- Born: 19 June 1933 Aktyubinsk, Kazakh ASSR, Soviet Union
- Died: 30 June 1971 (aged 38) Outer Space
- Resting place: Kremlin Wall Necropolis
- Occupation: Engineer
- Awards: Hero of the Soviet Union
- Space career

Cosmonaut
- Time in space: 23d 18h 21m
- Selection: 1968 USSR Civilian Specialist Group 3
- Missions: Soyuz 11

= Viktor Patsayev =

Soviet cosmonaut (1933–1971)

Viktor Ivanovich Patsayev (Виктор Иванович Пацаев; 19 June 1933 – 30 June 1971) was a Soviet cosmonaut who flew on the Soyuz 11 mission and was part of the third space crew to die during a space flight. On board the space station Salyut 1 he operated the Orion 1 Space Observatory (see Orion 1 and Orion 2 Space Observatories); he became the first man to operate a telescope outside the Earth's atmosphere.

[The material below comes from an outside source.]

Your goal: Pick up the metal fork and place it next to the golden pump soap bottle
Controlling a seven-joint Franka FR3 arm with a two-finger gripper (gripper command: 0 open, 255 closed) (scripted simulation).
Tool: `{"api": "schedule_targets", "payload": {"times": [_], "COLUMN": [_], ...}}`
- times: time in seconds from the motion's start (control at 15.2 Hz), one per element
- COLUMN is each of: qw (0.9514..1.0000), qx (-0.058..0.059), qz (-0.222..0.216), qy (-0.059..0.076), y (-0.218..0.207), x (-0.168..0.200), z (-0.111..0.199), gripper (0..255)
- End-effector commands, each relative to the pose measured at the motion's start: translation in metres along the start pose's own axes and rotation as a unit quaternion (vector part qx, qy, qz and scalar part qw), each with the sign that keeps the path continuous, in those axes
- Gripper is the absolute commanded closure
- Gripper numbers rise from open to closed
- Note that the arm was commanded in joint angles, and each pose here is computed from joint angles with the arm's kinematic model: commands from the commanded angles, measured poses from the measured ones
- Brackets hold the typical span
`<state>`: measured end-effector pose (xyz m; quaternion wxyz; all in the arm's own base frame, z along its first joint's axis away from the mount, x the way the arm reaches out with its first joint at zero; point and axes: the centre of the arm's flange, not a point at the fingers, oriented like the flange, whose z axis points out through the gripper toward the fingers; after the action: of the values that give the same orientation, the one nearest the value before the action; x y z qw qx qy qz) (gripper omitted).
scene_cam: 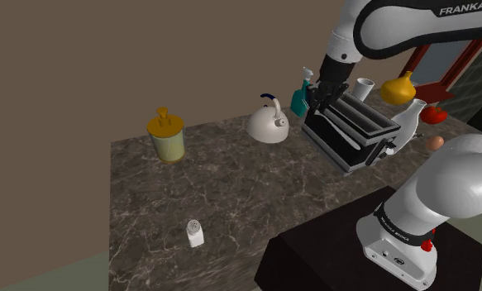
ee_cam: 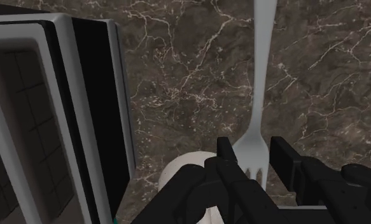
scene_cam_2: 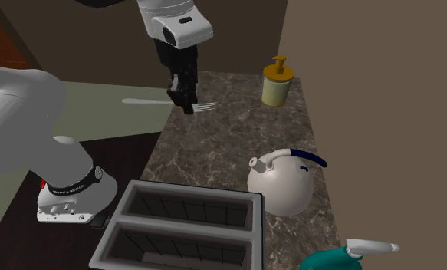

After a normal re-entry, the capsule was opened and the crew was found dead. It was discovered that a valve had opened just prior to leaving orbit that had allowed the capsule's atmosphere to vent away into space, suffocating the crew. One of Patsayev's hands was found to be bruised, and he may have been trying to shut the valve manually at the time he lost consciousness.

Patsayev's ashes were interred in the Kremlin Wall on Red Square in Moscow. He was posthumously awarded the title of Hero of the Soviet Union, the Order of Lenin and the title of Pilot-Cosmonaut of the USSR. The lunar crater Patsaev and the minor planet 1791 Patsayev are named for him. A plaque accompanying the Fallen Astronaut, a sculpture by Paul Van Hoeydonck placed on the Moon by David Scott during the 1971 Apollo 15 mission, lists Patsayev's name.